Kompas, Jumat, 12 Februari 1999
''In Memoriam'' YB Mangunwijaya : Pelajaran dari Sebuah Kematian
''In Memoriam'' YB Mangunwijaya : Pelajaran dari Sebuah Kematian
Oleh Ignas Kleden
MANGUNWIJAYA telah meninggal dunia dalam suatu kematian yang
demikian mudah dan cepat sehingga tidak segera meyakinkan teman-temannya pada
Rabu siang 10 Februari 1999, di Hotel Le Meridien Jakarta.
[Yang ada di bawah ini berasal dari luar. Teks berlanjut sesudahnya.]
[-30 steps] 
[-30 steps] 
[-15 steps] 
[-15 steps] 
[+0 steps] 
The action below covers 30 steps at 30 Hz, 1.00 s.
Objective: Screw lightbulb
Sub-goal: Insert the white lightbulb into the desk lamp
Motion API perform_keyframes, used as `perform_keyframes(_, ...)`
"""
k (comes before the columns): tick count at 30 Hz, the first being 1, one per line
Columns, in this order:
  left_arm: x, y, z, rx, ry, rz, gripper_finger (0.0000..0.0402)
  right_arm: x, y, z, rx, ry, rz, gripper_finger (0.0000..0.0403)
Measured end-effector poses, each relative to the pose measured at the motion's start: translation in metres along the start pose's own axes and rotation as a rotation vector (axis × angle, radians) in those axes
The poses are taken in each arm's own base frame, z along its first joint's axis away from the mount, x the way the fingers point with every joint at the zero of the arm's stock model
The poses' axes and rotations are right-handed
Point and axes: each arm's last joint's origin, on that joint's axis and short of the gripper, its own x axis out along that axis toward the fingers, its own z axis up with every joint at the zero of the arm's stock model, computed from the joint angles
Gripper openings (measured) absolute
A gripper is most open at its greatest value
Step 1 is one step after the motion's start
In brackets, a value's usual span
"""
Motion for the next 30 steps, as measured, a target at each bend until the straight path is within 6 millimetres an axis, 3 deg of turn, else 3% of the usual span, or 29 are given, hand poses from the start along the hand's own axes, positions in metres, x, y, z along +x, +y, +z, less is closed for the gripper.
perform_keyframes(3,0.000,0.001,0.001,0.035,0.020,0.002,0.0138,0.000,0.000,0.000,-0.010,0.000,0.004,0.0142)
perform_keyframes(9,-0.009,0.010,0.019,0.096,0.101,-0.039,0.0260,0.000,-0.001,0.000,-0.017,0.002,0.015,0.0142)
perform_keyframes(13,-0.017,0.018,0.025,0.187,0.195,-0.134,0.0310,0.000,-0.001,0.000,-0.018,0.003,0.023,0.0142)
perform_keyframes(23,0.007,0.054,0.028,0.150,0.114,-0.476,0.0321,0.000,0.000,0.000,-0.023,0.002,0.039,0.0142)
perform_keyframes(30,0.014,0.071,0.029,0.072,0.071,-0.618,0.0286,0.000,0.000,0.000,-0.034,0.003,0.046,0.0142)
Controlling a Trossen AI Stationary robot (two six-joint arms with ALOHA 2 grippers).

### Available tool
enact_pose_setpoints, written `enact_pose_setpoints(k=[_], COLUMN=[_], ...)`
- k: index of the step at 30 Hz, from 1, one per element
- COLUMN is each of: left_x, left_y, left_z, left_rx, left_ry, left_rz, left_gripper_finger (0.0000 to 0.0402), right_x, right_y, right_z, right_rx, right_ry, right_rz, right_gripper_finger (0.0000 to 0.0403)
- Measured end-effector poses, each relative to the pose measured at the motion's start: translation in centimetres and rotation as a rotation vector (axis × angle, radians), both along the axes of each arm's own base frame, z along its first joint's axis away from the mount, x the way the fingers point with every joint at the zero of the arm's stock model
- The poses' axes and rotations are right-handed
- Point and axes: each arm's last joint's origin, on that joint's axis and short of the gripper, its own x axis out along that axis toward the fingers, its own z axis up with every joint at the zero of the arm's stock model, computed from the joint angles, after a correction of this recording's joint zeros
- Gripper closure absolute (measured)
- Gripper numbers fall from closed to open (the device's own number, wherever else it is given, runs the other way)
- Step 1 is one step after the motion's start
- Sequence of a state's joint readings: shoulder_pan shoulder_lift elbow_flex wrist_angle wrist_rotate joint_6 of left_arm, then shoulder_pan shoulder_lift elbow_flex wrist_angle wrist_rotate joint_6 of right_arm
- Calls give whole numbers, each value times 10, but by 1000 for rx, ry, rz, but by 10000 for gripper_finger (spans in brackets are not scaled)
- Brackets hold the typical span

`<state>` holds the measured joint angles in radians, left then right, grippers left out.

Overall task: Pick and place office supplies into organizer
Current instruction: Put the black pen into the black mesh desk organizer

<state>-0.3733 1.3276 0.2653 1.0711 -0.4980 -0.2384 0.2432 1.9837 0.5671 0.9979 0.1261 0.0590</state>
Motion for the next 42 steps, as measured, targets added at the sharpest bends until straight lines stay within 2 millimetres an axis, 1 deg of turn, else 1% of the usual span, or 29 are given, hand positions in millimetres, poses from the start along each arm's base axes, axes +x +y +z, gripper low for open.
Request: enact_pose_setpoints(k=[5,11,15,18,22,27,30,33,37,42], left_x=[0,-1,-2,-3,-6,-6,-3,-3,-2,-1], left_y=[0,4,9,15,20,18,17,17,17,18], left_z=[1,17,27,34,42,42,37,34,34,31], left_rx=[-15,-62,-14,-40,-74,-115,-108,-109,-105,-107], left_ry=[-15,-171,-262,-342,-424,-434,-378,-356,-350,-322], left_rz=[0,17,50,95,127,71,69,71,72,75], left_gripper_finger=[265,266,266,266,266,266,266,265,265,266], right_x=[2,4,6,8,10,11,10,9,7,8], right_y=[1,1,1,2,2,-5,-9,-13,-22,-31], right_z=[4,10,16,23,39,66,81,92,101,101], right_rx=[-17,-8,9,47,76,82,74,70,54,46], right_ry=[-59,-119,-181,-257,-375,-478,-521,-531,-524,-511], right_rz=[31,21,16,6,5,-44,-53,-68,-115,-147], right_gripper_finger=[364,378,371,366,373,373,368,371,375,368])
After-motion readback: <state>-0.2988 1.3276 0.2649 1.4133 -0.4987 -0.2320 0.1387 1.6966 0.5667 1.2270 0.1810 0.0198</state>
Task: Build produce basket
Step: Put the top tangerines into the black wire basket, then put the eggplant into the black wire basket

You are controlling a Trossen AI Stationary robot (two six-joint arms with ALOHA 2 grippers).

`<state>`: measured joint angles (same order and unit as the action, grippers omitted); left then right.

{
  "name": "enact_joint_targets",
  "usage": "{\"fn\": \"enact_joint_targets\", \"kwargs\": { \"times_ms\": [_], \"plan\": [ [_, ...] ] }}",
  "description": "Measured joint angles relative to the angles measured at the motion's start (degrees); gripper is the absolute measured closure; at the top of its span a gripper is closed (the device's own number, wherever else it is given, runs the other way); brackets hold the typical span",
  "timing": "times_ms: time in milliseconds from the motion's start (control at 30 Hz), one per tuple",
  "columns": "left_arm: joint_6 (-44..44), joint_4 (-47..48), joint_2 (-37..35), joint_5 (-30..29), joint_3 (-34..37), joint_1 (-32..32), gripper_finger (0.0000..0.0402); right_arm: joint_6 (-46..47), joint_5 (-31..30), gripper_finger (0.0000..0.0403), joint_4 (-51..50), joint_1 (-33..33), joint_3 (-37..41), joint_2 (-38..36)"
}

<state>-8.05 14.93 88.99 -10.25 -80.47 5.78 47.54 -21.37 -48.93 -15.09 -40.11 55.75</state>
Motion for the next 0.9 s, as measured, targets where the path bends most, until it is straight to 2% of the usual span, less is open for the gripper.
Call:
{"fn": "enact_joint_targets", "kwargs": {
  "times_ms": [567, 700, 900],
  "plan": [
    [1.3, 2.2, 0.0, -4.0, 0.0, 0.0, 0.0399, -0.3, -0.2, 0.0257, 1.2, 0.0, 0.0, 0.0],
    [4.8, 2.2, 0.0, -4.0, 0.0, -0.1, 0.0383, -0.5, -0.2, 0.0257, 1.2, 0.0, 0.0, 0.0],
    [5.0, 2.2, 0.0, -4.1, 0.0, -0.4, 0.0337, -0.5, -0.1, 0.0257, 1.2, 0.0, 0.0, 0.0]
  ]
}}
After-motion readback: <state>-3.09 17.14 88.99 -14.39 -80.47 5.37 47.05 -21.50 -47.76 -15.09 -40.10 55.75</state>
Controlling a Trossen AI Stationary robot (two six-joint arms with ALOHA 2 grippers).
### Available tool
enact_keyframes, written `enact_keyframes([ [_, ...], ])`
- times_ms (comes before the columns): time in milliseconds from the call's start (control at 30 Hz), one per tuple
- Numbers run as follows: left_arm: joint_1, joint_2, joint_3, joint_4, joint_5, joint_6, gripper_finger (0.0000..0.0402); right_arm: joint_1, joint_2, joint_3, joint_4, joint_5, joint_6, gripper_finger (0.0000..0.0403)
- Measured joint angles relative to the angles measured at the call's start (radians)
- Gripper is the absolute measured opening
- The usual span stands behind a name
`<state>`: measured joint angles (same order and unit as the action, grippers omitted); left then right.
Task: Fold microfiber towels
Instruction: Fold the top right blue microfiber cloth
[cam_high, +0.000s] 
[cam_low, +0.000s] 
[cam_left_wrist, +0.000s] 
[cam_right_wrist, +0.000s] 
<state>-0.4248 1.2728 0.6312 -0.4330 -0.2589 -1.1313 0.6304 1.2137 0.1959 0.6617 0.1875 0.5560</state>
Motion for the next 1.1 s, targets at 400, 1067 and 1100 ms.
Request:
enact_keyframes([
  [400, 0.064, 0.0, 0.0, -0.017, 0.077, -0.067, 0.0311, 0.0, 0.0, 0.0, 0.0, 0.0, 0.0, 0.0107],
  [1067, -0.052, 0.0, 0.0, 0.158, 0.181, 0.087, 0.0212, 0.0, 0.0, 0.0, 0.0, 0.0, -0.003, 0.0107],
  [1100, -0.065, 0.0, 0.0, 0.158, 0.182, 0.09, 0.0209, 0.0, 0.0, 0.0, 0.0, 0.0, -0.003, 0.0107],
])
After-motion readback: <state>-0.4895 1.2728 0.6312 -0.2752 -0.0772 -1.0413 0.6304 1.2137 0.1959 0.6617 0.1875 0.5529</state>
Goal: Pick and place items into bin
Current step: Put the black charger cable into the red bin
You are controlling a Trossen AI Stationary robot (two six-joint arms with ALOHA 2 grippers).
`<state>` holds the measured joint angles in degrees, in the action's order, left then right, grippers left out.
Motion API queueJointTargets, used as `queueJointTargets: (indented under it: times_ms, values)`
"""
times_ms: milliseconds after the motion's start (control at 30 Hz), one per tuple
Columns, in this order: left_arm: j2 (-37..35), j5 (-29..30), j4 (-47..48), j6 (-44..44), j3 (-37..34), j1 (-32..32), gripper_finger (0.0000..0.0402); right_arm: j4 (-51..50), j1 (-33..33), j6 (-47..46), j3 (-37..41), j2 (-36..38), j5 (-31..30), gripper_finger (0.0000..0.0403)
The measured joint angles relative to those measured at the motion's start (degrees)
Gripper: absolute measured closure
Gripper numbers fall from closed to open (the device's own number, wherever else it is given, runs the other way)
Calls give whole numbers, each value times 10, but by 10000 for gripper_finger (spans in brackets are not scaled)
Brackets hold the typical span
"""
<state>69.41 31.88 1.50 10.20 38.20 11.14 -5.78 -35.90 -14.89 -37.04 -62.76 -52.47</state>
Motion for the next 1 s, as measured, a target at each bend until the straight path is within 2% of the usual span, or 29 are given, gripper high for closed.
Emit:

Siang itu dia
menjadi pembicara pada simposium dua hari yang diselenggarakan oleh Yayasan
Obor Indonesia dengan tema ''Meningkatkan Peranan Buku dalam Upaya Membentuk
Masyarakat Baru Indonesia''.
Acara itu berakhir pukul 13.30 dan para peserta dipersilakan
menuju ruang lain untuk makan siang. Romo Mangunwijaya masih berbicara dengan
beberapa orang, dan terakhir bersama Sdr Mohamad Sobary. Kemudian dengan begitu
saja dia menjadi lemas dan menahankan dirinya pada bahu Sobary, yang lalu
membaringkannya di atas karpet dan mencoba menolongnya dengan melakukan pijatan.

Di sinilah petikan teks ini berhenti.